EIC and CTC eligibility rules give a parent who lives with his or her child more than half of the year priority in claiming the EIC, even if other family members who live with the child could also claim the credit. This is a “custodial parent” under IRS rules.
What are the rules about filing status?
To get the EIC, workers can file as: “single,” “head of household” or “married filing jointly.” But the EIC is not available to taxpayers who file as “married filing separately.” This requirement that married workers file a joint tax return does not apply to claims for the CTC — they may file separately.
What if married parents are separated but not divorced?
Parents who are separated but not divorced can file as “married filing separately.” But if they file this way, neither parent can claim the EIC. (As noted above, a claim for the CTC could be made by one spouse filing separately.) Separated parents have the option of filing as “married filing jointly.” If they do so, they can claim the EIC.
In addition, there is one situation in which a separated parent can claim the EIC without having to file jointly with the other parent — the parents must have lived apart for the last six months of the year and their child must have lived with one of them for more than half of the year. Also, the parent now living with the child must have paid more than half the cost of maintaining the household for the year and be able to claim the child as a dependent. Under these circumstances, that parent is considered unmarried for tax purposes and can file as “head of household.” That parent may claim the EIC. This option can be important, for example, to workers who are victims of domestic violence or whose separated spouse is not cooperative.
What if the parents in a family are divorced?
If parents are divorced, the parent with whom the child lived for more than half the year is entitled to file for the EIC, regardless of which parent claims the child as a dependent.

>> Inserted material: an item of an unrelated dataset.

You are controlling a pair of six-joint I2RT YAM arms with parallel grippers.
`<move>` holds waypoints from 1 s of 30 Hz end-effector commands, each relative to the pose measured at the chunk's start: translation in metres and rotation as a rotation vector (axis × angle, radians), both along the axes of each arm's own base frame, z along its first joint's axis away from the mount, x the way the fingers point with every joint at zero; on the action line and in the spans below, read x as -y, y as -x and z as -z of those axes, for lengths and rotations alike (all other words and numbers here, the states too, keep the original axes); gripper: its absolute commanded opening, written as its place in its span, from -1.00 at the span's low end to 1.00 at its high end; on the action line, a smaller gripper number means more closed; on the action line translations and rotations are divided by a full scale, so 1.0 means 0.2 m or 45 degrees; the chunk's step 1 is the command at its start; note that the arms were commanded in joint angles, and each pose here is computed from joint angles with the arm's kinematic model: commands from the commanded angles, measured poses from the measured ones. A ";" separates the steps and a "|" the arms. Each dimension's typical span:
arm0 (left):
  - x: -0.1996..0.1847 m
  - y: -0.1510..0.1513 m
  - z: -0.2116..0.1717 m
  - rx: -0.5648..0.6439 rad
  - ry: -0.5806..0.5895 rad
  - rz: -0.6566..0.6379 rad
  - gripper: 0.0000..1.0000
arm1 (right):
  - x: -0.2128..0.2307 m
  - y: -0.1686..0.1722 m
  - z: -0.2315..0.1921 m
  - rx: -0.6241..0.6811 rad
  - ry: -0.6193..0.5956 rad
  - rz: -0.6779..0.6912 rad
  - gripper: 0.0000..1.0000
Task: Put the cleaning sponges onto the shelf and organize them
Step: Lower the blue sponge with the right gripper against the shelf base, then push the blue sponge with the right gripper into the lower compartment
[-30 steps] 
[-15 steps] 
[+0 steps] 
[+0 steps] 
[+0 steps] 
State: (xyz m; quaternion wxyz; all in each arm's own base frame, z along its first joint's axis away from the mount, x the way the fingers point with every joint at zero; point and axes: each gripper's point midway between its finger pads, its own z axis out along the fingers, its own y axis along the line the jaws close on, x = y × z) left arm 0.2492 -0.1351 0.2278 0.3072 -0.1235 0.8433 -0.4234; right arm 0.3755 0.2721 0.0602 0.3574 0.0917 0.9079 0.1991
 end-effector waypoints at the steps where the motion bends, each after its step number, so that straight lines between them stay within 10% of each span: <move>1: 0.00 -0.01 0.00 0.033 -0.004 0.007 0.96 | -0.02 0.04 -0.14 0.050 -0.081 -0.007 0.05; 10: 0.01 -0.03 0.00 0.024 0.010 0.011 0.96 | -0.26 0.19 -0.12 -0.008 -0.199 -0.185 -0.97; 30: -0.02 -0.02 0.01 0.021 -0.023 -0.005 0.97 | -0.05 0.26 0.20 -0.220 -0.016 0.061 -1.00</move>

If both parents lived with the child for more than six months, either parent could claim the EIC, and the parents should decide which one will.
Note: A parent not living with his or her child for more than half the year may be eligible for the smaller EIC for workers without qualifying children. That parent may also claim the CTC if he or she is permitted to claim the child as a dependent by a divorce or separate maintenance agreement. (In these cases, the custodial parent must sign IRS Form 8332, “Release/Revocation of Release of Claim to Exemption for Child by Custodial Parent,” and the form must be attached to the tax return of the non-custodial parent.) Note that even though the non-custodial parent claims the CTC, an eligible parent who lives with the child more than six months of the year remains entitled to claim that child for the EIC.
What if both parents and their child live together, but the parents are not married?
If the parents are not married, and each lived with the child for more than six months, they may choose which parent claims the EIC and CTC, if both are otherwise eligible. Since they are unmarried, they do not file a joint return.
What about a three-generation household: a grandparent, parent and child?
In a three-generation household, only one person can claim the EIC and CTC, even if more than one family member works and is otherwise eligible. For both the EIC and CTC, a working parent living for more than six months of the year with his or her child has the priority to claim the EIC. If the parent chooses not to claim the EIC or CTC, or was not working, an eligible grandparent may claim these credits.
What about child support?
Child support payments a parent receives do not count as income when determining eligibility for the EIC or CTC or the amount of either credit.
What about foster families?
For purposes of the EIC and CTC, a foster child must be placed with the worker by an authorized placement agency, such as a licensed foster care agency, state agency or court. Such children must live with the worker for more than half of the tax year and meet the other requirements for a qualifying child.
Foster care payments generally do not count as income when determining eligibility for the EIC or the CTC.